Durante la presentación se destacó precisamente la capacidad de la autora para detenerse en aspectos aparentemente pequeños: describir si un piso estaba sucio, cómo se sentía una superficie o incluso la textura de un mole y pese a tratarse de una novela con un importante componente histórico, hacen que la lectura resulte cercana, llevadera y accesible.
La novela transcurre principalmente en territorios que hoy corresponden a Jalisco, Yucatán y Ciudad de México, y aborda temas como el mestizaje, el racismo, la desigualdad, la discriminación, el abuso de poder y la invisibilización histórica de pueblos indígenas y comunidades afrodescendientes. También habla de amistad, lealtad, amor, unidad y de la posibilidad de construir vínculos por encima de las diferencias de origen.
Además, el libro contiene citas y referencias provenientes de poemas de su abuelo materno, Pancho, convirtiendo la novela en un espacio donde la memoria familiar queda preservada entre sus páginas.
Durante la presentación, Báez, explicó que su intención era entrelazar acontecimientos históricos con problemáticas sociales que existían hace más de dos siglos, pero que todavía encuentran ecos en el México contemporáneo.
La novela incorpora personajes históricos como Miguel Hidalgo, Ignacio Allende, Leona Vicario, la Güera Rodríguez y Gertrudis Bocanegra, además de escenarios como la Batalla del Puente de Calderón, en Jalisco.
La presentación también permitió conocer la visión de quienes han acompañado a Jessica en este proceso.
El director de El Occidental, Javier Valle Chávez, reconoció la trayectoria de la autora como colaboradora de esta casa editorial y recordó la tradición cultural del periódico, fundado en 1942 y que recientemente celebró su 84 aniversario, destacando que la casa editorial, ha sido históricamente un espacio para grandes escritores y artistas, al recordar nombres como José Clemente Orozco, Juan José Arreola y Juan Rulfo, además de la tradición de sus suplementos culturales.

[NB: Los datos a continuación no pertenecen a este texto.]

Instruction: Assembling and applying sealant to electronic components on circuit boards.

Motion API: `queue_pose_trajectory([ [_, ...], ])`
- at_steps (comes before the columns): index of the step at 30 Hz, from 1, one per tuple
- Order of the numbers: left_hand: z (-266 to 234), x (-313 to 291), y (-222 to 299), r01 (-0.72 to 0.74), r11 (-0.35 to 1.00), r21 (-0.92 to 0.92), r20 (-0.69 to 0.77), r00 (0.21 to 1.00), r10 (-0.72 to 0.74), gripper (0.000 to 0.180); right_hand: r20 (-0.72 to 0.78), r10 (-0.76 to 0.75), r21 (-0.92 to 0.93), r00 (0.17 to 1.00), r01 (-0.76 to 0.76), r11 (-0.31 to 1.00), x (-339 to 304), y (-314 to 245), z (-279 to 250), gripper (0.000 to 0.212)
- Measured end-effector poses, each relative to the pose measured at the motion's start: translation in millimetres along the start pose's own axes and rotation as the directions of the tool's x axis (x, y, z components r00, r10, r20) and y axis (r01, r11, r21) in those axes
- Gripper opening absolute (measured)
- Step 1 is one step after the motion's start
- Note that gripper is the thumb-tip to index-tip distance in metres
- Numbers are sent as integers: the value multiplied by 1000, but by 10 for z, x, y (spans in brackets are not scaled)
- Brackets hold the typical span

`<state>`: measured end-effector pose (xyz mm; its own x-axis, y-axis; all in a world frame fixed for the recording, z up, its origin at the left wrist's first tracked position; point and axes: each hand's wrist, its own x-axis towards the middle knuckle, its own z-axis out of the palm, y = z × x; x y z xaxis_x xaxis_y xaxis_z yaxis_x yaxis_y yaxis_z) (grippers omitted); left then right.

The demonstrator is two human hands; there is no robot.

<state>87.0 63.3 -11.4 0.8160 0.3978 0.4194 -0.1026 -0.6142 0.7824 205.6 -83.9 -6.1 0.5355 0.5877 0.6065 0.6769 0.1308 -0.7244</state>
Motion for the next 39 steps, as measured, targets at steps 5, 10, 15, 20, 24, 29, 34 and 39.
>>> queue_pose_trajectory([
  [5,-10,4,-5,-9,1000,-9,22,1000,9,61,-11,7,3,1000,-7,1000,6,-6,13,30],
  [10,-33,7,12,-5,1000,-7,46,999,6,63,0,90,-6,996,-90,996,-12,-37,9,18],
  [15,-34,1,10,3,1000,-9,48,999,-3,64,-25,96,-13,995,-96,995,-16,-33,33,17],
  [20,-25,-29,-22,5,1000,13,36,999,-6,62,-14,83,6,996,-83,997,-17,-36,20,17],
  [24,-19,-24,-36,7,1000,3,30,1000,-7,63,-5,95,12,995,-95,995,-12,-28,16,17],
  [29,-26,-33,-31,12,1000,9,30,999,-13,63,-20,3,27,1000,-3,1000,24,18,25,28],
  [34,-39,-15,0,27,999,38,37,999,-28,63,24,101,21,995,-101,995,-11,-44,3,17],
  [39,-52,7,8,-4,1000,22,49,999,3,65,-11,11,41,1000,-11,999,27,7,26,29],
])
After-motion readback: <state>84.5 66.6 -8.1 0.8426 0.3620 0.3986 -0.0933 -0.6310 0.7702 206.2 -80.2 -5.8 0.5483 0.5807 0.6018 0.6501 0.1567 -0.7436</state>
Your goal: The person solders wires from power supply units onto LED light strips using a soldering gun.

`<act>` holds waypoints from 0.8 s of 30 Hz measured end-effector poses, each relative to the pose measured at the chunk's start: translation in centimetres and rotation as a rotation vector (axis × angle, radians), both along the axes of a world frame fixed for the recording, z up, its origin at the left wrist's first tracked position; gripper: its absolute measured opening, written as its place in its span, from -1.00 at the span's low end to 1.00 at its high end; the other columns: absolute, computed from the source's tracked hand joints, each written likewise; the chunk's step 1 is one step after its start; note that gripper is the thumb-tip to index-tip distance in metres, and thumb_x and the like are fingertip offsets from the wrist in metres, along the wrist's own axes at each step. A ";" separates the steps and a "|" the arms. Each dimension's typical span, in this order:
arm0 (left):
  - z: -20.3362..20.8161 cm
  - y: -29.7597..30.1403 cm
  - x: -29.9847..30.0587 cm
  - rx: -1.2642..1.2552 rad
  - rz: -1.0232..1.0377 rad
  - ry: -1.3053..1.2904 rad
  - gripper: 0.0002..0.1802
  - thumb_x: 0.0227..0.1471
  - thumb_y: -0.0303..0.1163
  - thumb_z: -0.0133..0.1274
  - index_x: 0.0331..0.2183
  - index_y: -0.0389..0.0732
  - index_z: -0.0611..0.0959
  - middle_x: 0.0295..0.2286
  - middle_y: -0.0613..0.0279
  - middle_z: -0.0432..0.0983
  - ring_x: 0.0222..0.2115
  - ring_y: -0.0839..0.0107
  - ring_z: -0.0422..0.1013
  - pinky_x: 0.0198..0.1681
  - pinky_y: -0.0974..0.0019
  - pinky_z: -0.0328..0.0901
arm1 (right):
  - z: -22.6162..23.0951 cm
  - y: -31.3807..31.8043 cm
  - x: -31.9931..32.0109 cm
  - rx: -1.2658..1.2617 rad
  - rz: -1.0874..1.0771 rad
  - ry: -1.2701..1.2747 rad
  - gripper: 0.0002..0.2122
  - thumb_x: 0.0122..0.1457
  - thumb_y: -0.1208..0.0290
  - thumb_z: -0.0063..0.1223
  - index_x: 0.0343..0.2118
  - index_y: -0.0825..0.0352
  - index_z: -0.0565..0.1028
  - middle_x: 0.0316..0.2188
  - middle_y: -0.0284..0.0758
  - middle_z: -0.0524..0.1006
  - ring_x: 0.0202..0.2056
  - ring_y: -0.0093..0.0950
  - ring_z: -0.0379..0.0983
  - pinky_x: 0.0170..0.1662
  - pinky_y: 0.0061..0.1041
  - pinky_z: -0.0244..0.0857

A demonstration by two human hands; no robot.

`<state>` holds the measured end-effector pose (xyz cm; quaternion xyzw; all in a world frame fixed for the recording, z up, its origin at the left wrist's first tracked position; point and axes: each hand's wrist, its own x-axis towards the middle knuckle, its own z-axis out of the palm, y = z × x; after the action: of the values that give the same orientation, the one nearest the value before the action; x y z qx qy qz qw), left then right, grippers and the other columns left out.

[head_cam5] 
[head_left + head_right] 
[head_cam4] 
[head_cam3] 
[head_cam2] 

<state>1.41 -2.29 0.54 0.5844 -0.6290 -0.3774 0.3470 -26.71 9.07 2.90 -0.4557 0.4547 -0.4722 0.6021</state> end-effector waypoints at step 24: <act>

Por ello, consideró especialmente significativo que la autora de Orgullo Mestizo, quién es colaboradora de El Occidental, presente ahora su propia obra literaria.
Por su parte, el escritor Eduardo Sánchez destacó que la novela ofrece una mirada fresca a la Independencia y al concepto de mestizaje.
La presentación concluyó con una sesión de preguntas y respuestas en la que los asistentes pudieron acercarse todavía más a la autora. Le preguntaron sobre sus personajes, su proceso creativo, sus espacios de escritura y los detalles que forman parte de la novela.
Fue una oportunidad para descubrir que detrás de las páginas de Orgullo Mestizo no solamente existe una investigación histórica, sino también seis años de trabajo, recuerdos familiares, música, escritos en papel, ideas surgidas en cualquier lugar y hasta servilletas convertidas en páginas.
Porque para Jessica Báez, escribir esta novela también significó rescatar una parte de sí misma y convertirla en una historia que ahora deja de pertenecerle únicamente a ella para comenzar a formar parte de sus lectores.